DNA damage-induced replication arrest in Xenopus egg extracts



Matthew P. Stokes and W. Matthew Michael

The Biological Laboratories, Department of Molecular and Cellular Biology, Harvard University, Cambridge, MA 02138

Address correspondence to W. Matthew Michael, The Biological Laboratories, Dept. of Molecular and Cellular Biology, Harvard University, 16 Divinity Ave., Cambridge, MA 02138. Tel.: (617) 496-2940. Fax: (617) 384-7431. email: matt{at}mcb.harvard.edu

Chromosomal replication is sensitive to the presence of DNA-damaging alkylating agents, such as methyl methanesulfonate (MMS). MMS is known to inhibit replication though activation of the DNA damage checkpoint and through checkpoint-independent slowing of replication fork progression. Using Xenopus egg extracts, we now report an additional pathway that is stimulated by MMS-induced damage. We show that, upon incubation in egg extracts, MMS-treated DNA activates a diffusible inhibitor that blocks, in trans, chromosomal replication. The downstream effect of the inhibitor is a failure to recruit proliferating cell nuclear antigen, but not DNA polymerase {alpha}, to the nascent replication fork. Thus, alkylation damage activates an inhibitor that intercepts the replication pathway at a point between the polymerase {alpha} and proliferating cell nuclear antigen execution steps. We also show that activation of the inhibitor does not require the DNA damage checkpoint; rather, stimulation of the pathway described here results in checkpoint activation. These data describe a novel replication arrest pathway, and they also provide an example of how subpathways within the DNA damage response network are integrated to promote efficient cell cycle arrest in response to damaged DNA.

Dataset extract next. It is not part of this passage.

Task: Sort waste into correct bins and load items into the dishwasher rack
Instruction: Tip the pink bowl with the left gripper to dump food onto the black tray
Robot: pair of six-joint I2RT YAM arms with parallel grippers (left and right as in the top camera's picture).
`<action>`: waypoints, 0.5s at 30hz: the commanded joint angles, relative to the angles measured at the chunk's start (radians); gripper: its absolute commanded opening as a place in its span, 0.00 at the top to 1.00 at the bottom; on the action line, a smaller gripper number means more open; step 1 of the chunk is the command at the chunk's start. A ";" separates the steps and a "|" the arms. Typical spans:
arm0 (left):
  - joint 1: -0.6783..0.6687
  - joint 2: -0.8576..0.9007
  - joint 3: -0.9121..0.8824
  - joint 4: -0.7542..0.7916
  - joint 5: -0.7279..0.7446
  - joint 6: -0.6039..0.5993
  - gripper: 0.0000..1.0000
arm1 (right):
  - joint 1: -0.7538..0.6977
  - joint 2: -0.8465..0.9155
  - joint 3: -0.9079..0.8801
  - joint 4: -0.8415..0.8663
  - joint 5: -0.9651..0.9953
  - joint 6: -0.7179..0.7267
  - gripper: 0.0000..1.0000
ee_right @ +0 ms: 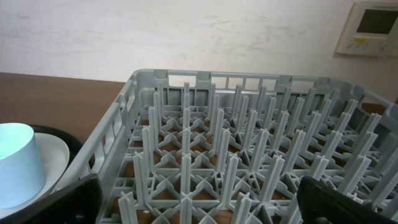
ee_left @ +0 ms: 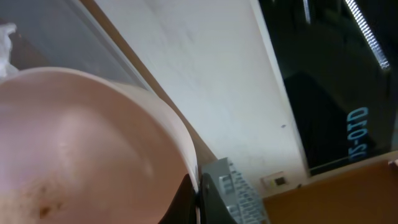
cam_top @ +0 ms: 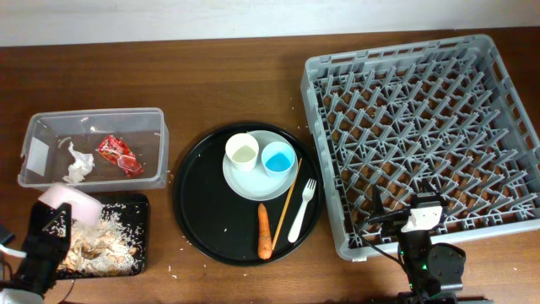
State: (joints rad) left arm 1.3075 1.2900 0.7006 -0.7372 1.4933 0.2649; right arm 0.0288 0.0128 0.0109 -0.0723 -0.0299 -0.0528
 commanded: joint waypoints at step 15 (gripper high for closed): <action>0.004 0.016 0.005 -0.013 0.081 -0.065 1.00 | 0.005 -0.006 -0.005 -0.005 0.005 0.006 0.01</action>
State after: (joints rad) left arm 1.3094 1.3018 0.7002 -0.7231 1.5433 0.1734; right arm 0.0288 0.0128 0.0109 -0.0723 -0.0296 -0.0525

Key Words: cell cycle; checkpoint; DNA damage; DNA replication; inhibitor


Abbreviations used in this paper: ATM, ataxia-telangiectasia mutated; ATR, A-T and Rad3 related; bio-dUTP, biotinylated-dUTP; MCM, minichromosome maintenance complex; MMS, methyl methanesulfonate; NPE, nucleoplasmic extract; ORC, origin recognition complex; PCNA, proliferating cell nuclear antigen; pol, polymerase; pre-IC, preinitiation complex; pre-RC, prereplication complex; RFC, replication factor C.